■ **TASK ITEM**
Copy exactly the lines from the start of the data below through the one that carries "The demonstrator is", and only those.

_ _ _ _ _

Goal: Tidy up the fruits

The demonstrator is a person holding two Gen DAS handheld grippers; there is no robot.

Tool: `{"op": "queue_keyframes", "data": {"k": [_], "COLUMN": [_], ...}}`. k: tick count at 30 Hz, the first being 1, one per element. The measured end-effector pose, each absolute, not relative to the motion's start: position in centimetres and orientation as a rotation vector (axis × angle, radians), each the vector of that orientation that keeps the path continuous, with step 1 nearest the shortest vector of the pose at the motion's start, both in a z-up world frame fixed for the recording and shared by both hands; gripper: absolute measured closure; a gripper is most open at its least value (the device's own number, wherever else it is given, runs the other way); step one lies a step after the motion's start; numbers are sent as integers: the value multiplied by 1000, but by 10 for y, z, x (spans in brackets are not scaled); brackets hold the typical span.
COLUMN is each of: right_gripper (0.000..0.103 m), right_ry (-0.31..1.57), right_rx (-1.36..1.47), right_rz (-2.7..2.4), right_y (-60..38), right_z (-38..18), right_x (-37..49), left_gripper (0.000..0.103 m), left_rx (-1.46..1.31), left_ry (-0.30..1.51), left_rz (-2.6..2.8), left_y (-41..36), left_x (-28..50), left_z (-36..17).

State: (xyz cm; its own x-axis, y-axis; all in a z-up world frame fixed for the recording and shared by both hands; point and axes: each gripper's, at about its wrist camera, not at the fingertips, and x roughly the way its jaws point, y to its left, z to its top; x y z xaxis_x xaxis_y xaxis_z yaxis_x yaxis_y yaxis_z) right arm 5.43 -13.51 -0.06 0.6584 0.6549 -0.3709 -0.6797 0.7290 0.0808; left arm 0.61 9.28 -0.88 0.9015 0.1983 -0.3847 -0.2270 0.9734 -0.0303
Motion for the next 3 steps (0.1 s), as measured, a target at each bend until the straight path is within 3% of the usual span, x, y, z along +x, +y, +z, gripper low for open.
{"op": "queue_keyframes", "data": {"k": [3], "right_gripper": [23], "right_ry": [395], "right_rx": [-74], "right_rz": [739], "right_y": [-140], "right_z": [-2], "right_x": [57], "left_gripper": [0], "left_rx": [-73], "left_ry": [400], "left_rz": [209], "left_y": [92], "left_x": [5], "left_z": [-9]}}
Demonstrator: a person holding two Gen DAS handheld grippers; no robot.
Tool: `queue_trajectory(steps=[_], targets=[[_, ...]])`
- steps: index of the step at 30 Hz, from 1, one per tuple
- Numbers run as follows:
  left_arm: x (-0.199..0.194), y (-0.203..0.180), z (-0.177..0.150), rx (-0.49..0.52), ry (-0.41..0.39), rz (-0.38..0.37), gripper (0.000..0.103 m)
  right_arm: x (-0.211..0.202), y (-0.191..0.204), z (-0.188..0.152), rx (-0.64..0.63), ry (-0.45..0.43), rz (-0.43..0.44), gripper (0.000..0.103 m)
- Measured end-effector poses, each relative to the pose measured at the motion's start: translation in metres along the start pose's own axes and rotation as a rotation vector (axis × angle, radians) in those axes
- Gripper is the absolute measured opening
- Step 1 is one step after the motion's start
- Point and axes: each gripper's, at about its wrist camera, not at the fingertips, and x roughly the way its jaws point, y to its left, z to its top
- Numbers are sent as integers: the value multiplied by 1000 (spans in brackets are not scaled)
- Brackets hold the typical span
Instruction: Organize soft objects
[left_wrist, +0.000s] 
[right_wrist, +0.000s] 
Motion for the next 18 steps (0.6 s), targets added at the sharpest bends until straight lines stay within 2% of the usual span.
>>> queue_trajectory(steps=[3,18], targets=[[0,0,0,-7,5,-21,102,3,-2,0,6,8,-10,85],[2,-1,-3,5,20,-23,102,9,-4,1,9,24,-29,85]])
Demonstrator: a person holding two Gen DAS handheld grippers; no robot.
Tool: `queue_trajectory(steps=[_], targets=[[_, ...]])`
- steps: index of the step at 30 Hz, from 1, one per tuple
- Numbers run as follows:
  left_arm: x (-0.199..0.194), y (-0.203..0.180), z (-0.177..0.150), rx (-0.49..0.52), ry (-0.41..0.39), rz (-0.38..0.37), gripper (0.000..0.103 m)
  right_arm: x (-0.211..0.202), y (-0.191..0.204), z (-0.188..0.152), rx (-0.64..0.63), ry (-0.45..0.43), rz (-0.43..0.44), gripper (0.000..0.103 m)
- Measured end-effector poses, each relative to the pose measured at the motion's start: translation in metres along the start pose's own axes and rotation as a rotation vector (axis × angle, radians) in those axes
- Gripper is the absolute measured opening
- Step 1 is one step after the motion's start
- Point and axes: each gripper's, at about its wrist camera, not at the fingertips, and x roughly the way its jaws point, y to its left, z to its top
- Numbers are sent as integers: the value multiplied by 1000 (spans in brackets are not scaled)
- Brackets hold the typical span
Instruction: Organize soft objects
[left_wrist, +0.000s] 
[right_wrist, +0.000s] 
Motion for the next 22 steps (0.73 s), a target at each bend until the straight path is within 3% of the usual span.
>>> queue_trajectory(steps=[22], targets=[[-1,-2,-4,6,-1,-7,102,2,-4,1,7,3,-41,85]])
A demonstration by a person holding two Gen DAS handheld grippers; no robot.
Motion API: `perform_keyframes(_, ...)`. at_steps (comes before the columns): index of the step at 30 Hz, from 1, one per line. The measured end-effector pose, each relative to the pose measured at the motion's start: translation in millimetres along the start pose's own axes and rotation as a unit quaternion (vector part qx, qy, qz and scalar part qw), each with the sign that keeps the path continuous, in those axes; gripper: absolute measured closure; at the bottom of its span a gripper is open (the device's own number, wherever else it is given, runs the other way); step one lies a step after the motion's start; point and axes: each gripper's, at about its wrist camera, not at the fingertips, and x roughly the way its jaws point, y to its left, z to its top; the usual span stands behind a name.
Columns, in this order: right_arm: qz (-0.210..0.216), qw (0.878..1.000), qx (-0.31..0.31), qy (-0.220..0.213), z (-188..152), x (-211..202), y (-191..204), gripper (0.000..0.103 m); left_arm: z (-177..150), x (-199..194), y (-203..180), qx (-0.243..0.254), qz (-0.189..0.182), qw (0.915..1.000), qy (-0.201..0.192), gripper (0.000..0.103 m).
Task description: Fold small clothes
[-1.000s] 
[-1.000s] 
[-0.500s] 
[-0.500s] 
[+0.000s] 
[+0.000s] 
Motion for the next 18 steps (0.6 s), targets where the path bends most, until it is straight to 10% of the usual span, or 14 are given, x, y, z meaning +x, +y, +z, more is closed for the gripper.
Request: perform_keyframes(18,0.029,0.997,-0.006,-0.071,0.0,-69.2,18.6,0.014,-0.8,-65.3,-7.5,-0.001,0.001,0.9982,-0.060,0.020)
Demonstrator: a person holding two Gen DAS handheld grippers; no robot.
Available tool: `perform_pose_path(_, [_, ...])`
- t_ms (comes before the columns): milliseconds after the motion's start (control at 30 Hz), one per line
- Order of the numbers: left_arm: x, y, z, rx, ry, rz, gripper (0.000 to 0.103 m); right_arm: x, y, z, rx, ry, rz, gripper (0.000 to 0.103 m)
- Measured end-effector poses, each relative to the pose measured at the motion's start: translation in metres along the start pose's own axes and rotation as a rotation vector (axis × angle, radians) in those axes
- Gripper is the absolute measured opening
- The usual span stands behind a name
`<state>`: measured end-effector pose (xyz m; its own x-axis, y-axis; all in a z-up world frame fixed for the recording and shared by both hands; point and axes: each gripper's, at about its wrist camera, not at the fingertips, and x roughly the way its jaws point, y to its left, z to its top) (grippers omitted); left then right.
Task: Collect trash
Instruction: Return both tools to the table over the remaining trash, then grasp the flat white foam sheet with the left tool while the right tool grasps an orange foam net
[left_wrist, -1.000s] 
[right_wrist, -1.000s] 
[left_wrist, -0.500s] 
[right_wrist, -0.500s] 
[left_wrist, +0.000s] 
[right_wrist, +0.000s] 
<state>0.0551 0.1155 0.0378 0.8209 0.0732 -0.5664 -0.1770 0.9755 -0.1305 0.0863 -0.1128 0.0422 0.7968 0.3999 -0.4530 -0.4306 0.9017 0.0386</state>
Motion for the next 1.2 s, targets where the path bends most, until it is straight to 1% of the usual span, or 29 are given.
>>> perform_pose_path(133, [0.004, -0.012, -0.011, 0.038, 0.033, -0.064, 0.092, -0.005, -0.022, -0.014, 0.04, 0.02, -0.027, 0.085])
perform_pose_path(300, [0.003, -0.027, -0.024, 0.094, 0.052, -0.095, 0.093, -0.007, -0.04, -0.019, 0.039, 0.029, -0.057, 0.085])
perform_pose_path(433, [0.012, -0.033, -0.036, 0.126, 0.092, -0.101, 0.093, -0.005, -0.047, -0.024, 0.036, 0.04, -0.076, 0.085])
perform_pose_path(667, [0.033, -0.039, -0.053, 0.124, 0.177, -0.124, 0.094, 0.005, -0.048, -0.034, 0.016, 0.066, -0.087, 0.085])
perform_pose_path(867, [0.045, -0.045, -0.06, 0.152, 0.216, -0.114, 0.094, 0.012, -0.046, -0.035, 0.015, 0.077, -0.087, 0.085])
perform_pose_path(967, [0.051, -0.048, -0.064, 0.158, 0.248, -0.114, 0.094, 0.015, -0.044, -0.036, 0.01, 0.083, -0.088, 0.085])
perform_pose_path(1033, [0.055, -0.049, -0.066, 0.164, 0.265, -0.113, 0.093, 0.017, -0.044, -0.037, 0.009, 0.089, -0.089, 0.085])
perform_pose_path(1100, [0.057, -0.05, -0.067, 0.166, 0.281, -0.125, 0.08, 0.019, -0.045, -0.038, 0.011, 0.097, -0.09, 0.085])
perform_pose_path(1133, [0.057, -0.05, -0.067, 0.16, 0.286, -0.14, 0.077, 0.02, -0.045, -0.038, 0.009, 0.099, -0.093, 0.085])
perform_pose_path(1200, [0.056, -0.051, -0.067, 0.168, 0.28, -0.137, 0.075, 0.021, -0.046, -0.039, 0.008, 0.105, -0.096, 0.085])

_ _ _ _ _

■ **REPLY TO THE EXERCISE**
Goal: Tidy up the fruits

The demonstrator is a person holding two Gen DAS handheld grippers; there is no robot.

This response is now finished.